Her halde hiç bir zaman tam olarak sağlıklı olmadım. Tabii tam olarak sağlıksız da olmadım.
Çok şükür, her hangi bir fiziksel sakatlığım yok. Ama bedenen tam anlamıyla sağlıklı olmaktan her zaman çok uzaktım. Hiç bir zaman tombul, al al yanaklı, görüntüsünden bile sağlık fışkıran bir bedenim olmadı. Kendimi bildim bileli sağlıksız ve düzensiz besleniyorum.
Aslında bir kere çok yaklaşmıştım. Neredeyse sağlıklı bir vücudum olacaktı. Spora gidiyordum ve sigarayı bırakmıştım. Bir adım ötedeydi. Hayatımın en berbat fiziksel hastalığına tutuldum. Üç gün yataktan çıkamadım. Şiddetli ishal ve kusma. Üç gün bırakın yemek yemeği, su dahi içemedim. beş kiloya yakın kilo kaybettim. Tam da omuzlarım genişlemeye başlıyordu. Cidden büyük talihsizlik.

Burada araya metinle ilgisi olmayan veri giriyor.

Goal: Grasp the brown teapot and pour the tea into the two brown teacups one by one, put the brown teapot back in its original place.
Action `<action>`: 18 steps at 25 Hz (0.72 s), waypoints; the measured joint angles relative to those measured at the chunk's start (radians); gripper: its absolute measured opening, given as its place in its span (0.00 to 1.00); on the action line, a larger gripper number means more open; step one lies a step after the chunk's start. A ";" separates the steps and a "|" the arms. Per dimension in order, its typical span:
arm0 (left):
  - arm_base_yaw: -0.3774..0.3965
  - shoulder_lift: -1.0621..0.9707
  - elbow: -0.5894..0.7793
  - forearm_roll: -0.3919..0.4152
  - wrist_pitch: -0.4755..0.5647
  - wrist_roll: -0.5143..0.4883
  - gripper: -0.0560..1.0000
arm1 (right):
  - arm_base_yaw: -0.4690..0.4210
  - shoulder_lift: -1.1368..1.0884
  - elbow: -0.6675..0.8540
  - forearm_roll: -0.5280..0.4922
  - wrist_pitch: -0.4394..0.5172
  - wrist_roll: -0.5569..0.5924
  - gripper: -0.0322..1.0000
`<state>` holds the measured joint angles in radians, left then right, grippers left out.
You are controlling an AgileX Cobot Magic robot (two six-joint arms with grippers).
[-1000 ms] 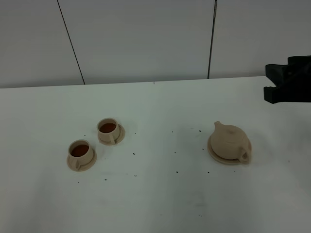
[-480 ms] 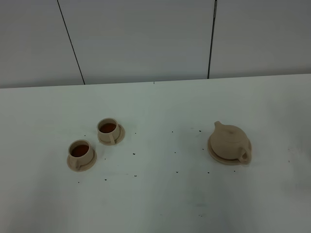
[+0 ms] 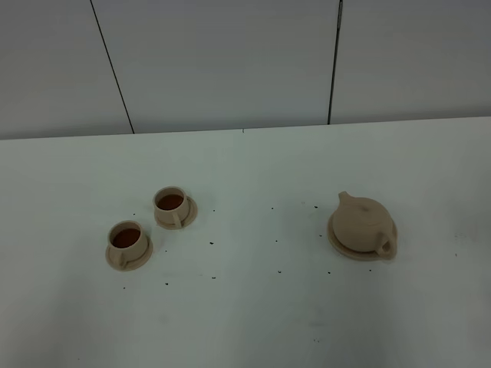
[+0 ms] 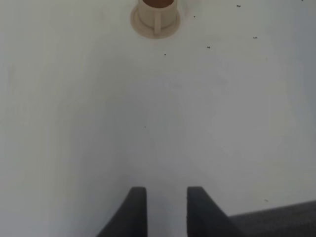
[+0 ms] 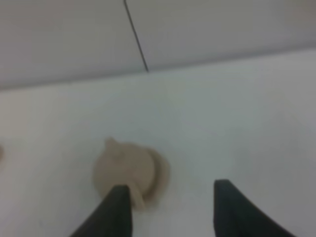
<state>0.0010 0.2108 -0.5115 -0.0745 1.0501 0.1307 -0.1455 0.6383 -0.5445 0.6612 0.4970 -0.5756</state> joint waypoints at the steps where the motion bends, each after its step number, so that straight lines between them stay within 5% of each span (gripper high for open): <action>1: 0.000 0.000 0.000 0.000 0.000 0.000 0.31 | -0.009 -0.025 -0.008 -0.057 0.028 0.053 0.39; 8: 0.000 0.000 0.000 0.000 0.000 0.000 0.31 | -0.016 -0.228 -0.030 -0.375 0.262 0.368 0.39; 18: 0.000 0.000 0.000 0.000 0.000 0.000 0.31 | -0.016 -0.483 -0.030 -0.519 0.521 0.488 0.39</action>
<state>0.0010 0.2108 -0.5115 -0.0745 1.0501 0.1307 -0.1616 0.1556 -0.5748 0.1419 1.0175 -0.0879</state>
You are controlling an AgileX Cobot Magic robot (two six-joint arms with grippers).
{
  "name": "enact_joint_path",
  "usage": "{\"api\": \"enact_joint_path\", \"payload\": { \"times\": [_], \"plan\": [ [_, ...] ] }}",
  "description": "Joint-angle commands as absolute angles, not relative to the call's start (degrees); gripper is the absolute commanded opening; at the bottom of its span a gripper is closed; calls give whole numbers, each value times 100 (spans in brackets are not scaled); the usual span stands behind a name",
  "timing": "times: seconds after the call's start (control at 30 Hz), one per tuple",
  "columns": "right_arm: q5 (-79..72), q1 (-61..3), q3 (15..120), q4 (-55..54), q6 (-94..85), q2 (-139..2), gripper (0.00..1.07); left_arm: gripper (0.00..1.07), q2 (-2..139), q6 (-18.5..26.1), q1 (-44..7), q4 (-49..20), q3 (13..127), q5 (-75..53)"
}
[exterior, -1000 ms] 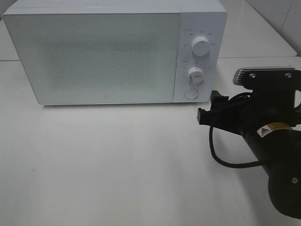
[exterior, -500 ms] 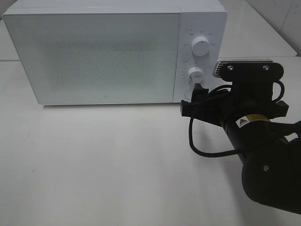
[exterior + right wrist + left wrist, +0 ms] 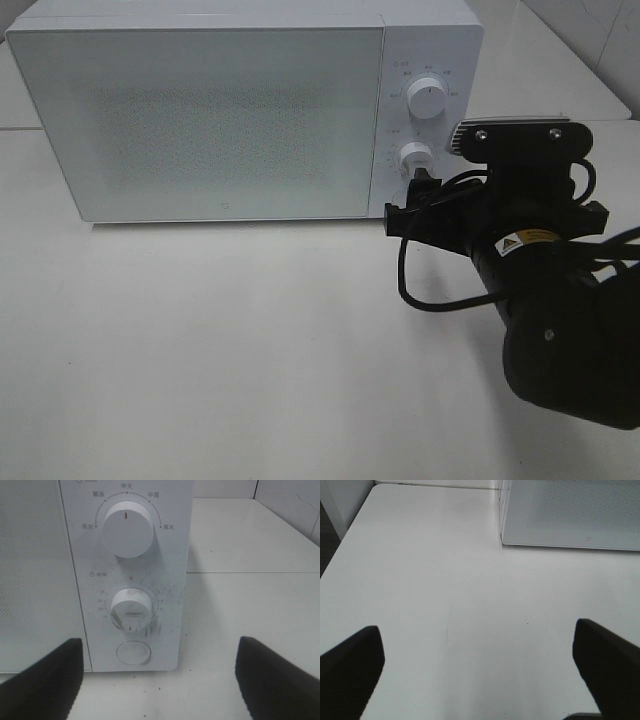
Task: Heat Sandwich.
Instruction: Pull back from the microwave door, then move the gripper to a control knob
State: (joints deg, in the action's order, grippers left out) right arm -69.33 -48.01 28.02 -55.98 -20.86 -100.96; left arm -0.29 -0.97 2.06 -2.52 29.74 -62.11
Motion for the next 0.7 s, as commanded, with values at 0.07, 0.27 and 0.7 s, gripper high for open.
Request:
{"api": "enact_joint_path", "payload": {
  "times": [0.07,0.27,0.7],
  "plan": [
    [-7145,-4521,3105,-5191,-2131,-10388,78,98,-160,-92,201,-246,2962,-6131],
    [-7036,-4309,3409,-4927,-2028,-10634,78,98,-160,-92,201,-246,2962,-6131],
    [-6543,-3793,4217,-4406,-1816,-11362,76,98,-160,-92,201,-246,2962,-6131]
  ]
}}
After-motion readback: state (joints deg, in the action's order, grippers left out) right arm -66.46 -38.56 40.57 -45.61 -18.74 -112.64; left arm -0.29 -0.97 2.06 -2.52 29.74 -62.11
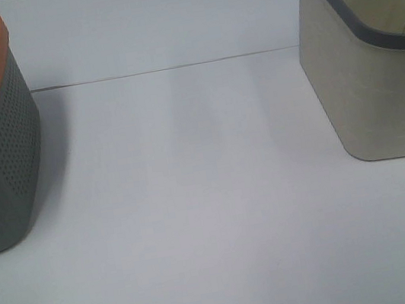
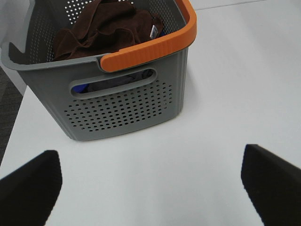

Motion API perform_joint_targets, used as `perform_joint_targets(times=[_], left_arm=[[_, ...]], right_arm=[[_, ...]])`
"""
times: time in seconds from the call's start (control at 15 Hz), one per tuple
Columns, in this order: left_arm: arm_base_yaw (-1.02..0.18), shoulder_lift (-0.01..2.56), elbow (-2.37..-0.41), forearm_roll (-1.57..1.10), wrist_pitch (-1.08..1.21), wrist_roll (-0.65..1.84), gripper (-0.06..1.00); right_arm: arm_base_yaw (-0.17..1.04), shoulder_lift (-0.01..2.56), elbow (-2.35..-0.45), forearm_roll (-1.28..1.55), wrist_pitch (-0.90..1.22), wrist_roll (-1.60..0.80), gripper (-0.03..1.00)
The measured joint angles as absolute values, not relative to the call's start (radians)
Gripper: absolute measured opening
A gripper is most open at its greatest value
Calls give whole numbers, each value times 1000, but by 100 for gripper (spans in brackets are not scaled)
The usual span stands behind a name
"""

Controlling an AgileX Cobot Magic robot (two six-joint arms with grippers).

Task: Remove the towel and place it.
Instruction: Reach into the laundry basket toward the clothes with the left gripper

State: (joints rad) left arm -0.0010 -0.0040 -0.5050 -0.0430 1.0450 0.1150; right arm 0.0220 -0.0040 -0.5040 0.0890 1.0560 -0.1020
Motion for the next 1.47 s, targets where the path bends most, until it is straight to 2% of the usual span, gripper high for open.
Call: perform_joint_targets(times=[1.47], left_arm=[[-1,-4,-505,-46,1045,115,99]], right_arm=[[23,-4,-504,89,1056,-102,70]])
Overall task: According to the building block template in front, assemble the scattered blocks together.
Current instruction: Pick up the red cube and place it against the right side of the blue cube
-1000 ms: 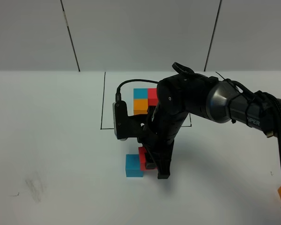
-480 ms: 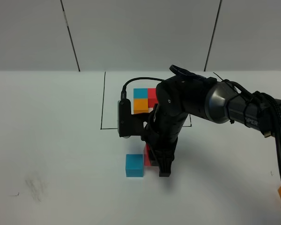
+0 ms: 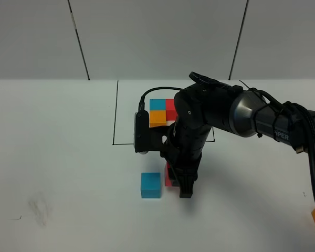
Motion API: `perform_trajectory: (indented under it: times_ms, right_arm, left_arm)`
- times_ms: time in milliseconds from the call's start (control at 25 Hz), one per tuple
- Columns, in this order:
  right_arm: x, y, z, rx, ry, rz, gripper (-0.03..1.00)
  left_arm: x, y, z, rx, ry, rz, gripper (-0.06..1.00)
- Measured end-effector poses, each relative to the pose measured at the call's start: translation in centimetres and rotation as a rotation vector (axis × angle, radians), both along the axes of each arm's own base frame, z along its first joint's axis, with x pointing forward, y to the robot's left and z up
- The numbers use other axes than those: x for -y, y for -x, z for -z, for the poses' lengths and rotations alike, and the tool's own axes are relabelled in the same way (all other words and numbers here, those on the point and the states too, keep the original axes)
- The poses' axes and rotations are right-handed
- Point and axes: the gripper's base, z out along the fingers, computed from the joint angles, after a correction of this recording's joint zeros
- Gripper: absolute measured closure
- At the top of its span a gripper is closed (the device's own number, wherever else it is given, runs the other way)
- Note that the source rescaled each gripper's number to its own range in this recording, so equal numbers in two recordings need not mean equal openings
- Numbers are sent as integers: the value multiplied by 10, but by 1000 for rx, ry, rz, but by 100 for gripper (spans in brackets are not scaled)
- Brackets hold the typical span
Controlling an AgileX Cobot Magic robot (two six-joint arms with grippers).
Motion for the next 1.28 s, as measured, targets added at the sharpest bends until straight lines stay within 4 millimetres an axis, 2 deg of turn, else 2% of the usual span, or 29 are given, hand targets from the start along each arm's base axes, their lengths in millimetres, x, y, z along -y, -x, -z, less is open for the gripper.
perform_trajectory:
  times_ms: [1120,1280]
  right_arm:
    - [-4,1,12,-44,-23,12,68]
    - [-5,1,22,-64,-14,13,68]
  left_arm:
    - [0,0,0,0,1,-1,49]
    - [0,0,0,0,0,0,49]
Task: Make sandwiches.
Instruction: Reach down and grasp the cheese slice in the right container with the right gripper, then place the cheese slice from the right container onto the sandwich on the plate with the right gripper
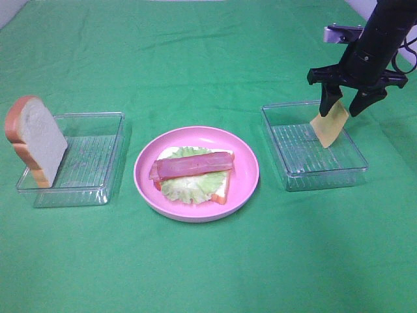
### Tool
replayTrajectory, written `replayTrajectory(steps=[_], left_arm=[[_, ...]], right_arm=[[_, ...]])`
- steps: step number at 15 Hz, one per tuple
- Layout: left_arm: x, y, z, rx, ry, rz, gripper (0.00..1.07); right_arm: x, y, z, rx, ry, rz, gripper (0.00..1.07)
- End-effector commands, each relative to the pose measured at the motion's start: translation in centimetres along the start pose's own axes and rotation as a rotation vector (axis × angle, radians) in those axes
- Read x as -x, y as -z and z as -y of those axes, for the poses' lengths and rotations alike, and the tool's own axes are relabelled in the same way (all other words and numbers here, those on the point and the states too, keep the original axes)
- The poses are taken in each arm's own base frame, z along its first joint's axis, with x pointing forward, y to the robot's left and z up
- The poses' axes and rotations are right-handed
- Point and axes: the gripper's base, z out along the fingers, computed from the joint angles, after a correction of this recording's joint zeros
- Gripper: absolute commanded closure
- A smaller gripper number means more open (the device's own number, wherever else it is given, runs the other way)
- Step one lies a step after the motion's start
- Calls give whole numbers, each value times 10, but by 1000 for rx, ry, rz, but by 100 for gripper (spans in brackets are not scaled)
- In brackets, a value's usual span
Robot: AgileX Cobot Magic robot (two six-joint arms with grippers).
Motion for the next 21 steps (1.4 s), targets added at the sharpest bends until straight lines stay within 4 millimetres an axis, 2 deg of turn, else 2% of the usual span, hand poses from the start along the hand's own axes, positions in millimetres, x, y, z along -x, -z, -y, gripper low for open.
replayTrajectory(steps=[1,3,4,7,10,12,17,19,21], left_arm=[[-1,2,0,-5,-1,30,35],[-1,2,0,-5,-1,30,35],[-1,2,0,-5,-1,30,35],[-1,2,0,-5,-1,30,35],[-1,2,0,-5,-1,30,35],[-1,2,0,-5,-1,30,35],[-1,2,0,-5,-1,30,35],[-1,2,0,-5,-1,30,35],[-1,2,0,-5,-1,30,35]], right_arm=[[2,1,2,-17,12,21,61],[2,1,3,-23,10,21,66],[2,1,3,-28,6,18,74],[1,1,3,-32,-2,10,107],[1,4,3,-28,-22,4,107],[-1,15,-1,-3,-32,14,107],[-10,73,-19,123,-23,81,107],[-19,98,-31,231,0,83,107],[-26,112,-47,304,48,85,107]])
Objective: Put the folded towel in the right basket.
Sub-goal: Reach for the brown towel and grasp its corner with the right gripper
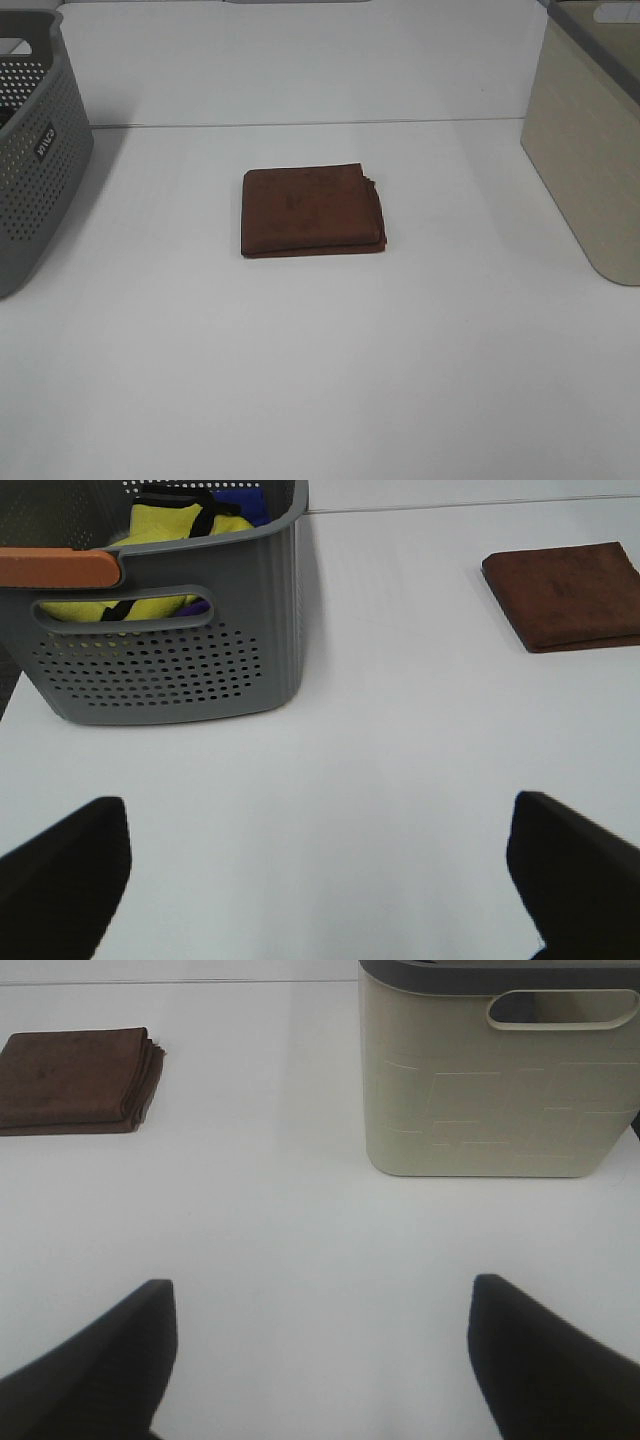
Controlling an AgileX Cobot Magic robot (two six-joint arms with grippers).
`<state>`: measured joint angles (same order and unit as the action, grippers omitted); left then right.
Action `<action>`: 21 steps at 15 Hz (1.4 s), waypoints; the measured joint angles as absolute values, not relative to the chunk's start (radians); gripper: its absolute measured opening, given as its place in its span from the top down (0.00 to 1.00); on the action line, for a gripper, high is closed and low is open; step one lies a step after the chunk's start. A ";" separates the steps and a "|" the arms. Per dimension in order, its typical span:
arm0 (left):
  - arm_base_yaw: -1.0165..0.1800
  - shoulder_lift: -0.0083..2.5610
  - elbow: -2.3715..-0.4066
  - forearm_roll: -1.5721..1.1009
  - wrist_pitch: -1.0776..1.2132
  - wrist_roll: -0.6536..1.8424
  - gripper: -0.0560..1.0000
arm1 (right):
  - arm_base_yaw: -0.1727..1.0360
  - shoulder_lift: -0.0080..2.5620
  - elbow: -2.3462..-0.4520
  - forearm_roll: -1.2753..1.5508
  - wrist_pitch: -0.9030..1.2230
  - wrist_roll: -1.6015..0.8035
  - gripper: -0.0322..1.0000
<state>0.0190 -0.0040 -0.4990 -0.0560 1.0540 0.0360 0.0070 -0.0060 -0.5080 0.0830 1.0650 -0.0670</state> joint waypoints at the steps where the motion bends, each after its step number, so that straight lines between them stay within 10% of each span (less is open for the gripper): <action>1: 0.019 -0.004 -0.499 -0.056 1.054 0.036 0.03 | 0.007 -0.006 -0.508 0.083 1.065 -0.067 0.23; 21: 0.019 -0.004 -0.499 -0.056 1.054 0.036 0.03 | 0.007 -0.006 -0.508 0.083 1.065 -0.067 0.23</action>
<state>0.0190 -0.0040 -0.4990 -0.0560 1.0540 0.0360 0.0070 -0.0060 -0.5080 0.0830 1.0650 -0.0670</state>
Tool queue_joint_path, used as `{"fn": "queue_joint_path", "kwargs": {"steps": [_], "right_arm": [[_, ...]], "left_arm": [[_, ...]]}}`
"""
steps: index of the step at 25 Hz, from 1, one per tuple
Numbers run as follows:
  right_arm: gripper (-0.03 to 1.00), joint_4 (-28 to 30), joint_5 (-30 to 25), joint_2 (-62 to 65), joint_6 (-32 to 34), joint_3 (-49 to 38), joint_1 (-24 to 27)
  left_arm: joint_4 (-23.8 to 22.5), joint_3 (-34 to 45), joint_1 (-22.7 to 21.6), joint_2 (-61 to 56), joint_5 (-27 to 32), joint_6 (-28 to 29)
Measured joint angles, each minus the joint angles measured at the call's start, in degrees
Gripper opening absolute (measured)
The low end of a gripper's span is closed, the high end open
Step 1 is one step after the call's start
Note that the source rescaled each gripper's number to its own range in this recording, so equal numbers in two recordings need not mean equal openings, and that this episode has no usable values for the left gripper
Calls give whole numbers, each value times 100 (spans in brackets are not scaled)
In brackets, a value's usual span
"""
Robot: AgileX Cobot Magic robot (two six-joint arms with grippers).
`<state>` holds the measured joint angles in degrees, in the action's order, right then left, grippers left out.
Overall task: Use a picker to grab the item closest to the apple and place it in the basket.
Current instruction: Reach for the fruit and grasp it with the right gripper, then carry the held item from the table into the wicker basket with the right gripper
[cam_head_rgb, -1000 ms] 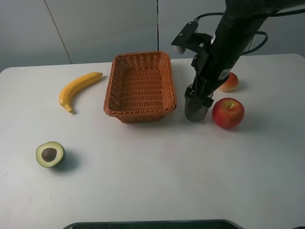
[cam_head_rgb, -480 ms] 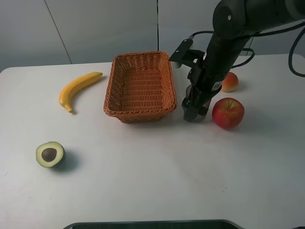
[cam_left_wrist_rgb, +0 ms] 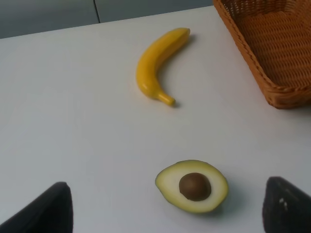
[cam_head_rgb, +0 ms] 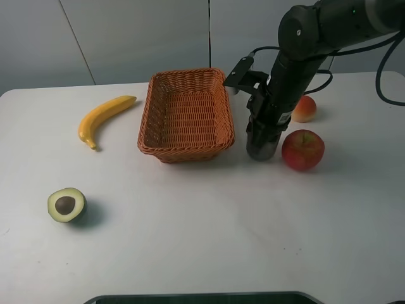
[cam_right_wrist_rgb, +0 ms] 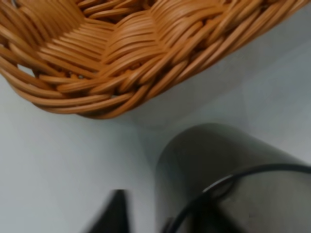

Kafa olarak sağlıklı olmadığımı hep söylediler. Normal bir zihnim olmasını isterdim. Hayır, cidden artistlik yapmıyorum. Kafamın normal bir birey gibi çalışmadığının uzun zamandır farkındayım. Normal dediğim, toplumsal çoğunluğun kafa yapısı. Aslında bu durumda ülkemizin arada kalmışlığının büyük payı var.
Ne doğulu, ne batılı bir ülke burası. İkisinden de bir şeyler var, hiç bir şeyden tam yok. Ve bu ülkede, kaosun hüküm sürdüğü bu şehirde, farkındalığı olan her kafa biraz git-gel yaşar.
Eğer ufacık bir darbe daha alsaydım, geri dönülemez bir deliliğe düşerdim. Hiç bir zaman normal olmayan biri bile, deliliğin kıyısına geldiğinde dehşete düşer. Sadece orada olmak bile deli eder insanı. Şimdi hastahane bahçesinde aşağı yukarı yürüyen o insanları daha iyi anlıyorum. Normal dışı ve tehlikeli yaratıklar haline gelmiş, eskiden insan olan yaratıkları. Bir bilinmezlik denizinin ortasındalar. Tutunacak bir odun parçası bile yok. Fırtına ne zaman gelir, deniz ne zaman kabarır belirsiz. Yerinizde olsam delilerden korkardım, çünkü onlar korkunun çocukları olmuşlar.
Emin değilim ama yazmasaydım bende delirirdim. Bir çeşit meditasyon oldu benim için. Rahatlama yöntemim. Benim ufak kalem, hisarım. Kimse okumayacak olsa da yazarım artık. Buraya yazdıklarım dışında, defterler doldurdum. Kimsenin okumayacağı defterler. Benim kısa tarihimin yazılı olduğu defterler.
İnsan yazdıkça, paylaşma isteği duyuyor. Şimdi internet sansürleri gelecek ya, burasını kaldırsalar, kağıtlara yazar, güzel gözlü Tuğba'ya mektup olarak yollarım bu yazıları. Kuzenime elektronik posta olarak atarım. Elime bir kalem alır, bar tuvaletine uzun uzun yazarım.
Önemli olan okunması yada okunmaması değil. Benim yazmış olmam, paylaşmış olmam. İçinde tutmamam artık. İçim çok dolu, yerim yok.